## BRIEF
Please output the data exactly, without omitting anything.

··· SOURCE DATA

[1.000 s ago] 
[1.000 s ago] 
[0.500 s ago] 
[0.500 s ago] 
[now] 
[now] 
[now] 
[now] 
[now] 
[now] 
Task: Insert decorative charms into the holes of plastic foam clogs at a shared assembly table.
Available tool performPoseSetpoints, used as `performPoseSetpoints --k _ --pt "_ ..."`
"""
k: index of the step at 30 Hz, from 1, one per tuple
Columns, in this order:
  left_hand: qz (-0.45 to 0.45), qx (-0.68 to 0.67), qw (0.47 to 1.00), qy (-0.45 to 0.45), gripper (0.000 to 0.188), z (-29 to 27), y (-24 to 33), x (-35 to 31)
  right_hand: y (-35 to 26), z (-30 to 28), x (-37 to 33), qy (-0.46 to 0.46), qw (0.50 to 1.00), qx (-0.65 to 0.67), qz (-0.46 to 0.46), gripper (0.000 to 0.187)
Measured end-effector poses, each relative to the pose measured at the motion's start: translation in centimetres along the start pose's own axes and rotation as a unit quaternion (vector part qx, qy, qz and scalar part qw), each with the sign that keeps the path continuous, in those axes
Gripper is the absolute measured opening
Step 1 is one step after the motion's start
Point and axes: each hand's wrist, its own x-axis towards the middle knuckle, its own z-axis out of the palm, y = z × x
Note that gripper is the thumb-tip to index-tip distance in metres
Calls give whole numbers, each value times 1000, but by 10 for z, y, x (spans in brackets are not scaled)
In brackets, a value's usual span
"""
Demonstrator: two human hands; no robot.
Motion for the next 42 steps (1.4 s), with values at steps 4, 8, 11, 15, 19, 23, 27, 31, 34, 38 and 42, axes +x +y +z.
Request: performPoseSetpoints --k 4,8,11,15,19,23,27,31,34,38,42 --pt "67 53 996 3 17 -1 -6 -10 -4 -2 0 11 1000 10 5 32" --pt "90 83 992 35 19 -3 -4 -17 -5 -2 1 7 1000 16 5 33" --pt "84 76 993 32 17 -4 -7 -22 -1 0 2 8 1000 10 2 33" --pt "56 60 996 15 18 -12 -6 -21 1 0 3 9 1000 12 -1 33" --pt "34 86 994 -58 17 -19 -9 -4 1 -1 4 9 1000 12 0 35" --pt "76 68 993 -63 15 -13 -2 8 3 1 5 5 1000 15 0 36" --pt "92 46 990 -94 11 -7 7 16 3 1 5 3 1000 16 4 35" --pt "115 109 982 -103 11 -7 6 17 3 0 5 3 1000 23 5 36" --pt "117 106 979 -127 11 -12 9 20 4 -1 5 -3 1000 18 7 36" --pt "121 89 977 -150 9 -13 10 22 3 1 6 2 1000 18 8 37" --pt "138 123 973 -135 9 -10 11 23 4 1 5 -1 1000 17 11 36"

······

## WRITTEN SOLUTION
[1.000 s ago] 
[1.000 s ago] 
[0.500 s ago] 
[0.500 s ago] 
[now] 
[now] 
[now] 
[now] 
[now] 
[now] 
Task: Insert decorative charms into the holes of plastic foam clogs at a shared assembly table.
Available tool performPoseSetpoints, used as `performPoseSetpoints --k _ --pt "_ ..."`
"""
k: index of the step at 30 Hz, from 1, one per tuple
Columns, in this order:
  left_hand: qz (-0.45 to 0.45), qx (-0.68 to 0.67), qw (0.47 to 1.00), qy (-0.45 to 0.45), gripper (0.000 to 0.188), z (-29 to 27), y (-24 to 33), x (-35 to 31)
  right_hand: y (-35 to 26), z (-30 to 28), x (-37 to 33), qy (-0.46 to 0.46), qw (0.50 to 1.00), qx (-0.65 to 0.67), qz (-0.46 to 0.46), gripper (0.000 to 0.187)
Measured end-effector poses, each relative to the pose measured at the motion's start: translation in centimetres along the start pose's own axes and rotation as a unit quaternion (vector part qx, qy, qz and scalar part qw), each with the sign that keeps the path continuous, in those axes
Gripper is the absolute measured opening
Step 1 is one step after the motion's start
Point and axes: each hand's wrist, its own x-axis towards the middle knuckle, its own z-axis out of the palm, y = z × x
Note that gripper is the thumb-tip to index-tip distance in metres
Calls give whole numbers, each value times 1000, but by 10 for z, y, x (spans in brackets are not scaled)
In brackets, a value's usual span
"""
Demonstrator: two human hands; no robot.
Motion for the next 42 steps (1.4 s), with values at steps 4, 8, 11, 15, 19, 23, 27, 31, 34, 38 and 42, axes +x +y +z.
Request: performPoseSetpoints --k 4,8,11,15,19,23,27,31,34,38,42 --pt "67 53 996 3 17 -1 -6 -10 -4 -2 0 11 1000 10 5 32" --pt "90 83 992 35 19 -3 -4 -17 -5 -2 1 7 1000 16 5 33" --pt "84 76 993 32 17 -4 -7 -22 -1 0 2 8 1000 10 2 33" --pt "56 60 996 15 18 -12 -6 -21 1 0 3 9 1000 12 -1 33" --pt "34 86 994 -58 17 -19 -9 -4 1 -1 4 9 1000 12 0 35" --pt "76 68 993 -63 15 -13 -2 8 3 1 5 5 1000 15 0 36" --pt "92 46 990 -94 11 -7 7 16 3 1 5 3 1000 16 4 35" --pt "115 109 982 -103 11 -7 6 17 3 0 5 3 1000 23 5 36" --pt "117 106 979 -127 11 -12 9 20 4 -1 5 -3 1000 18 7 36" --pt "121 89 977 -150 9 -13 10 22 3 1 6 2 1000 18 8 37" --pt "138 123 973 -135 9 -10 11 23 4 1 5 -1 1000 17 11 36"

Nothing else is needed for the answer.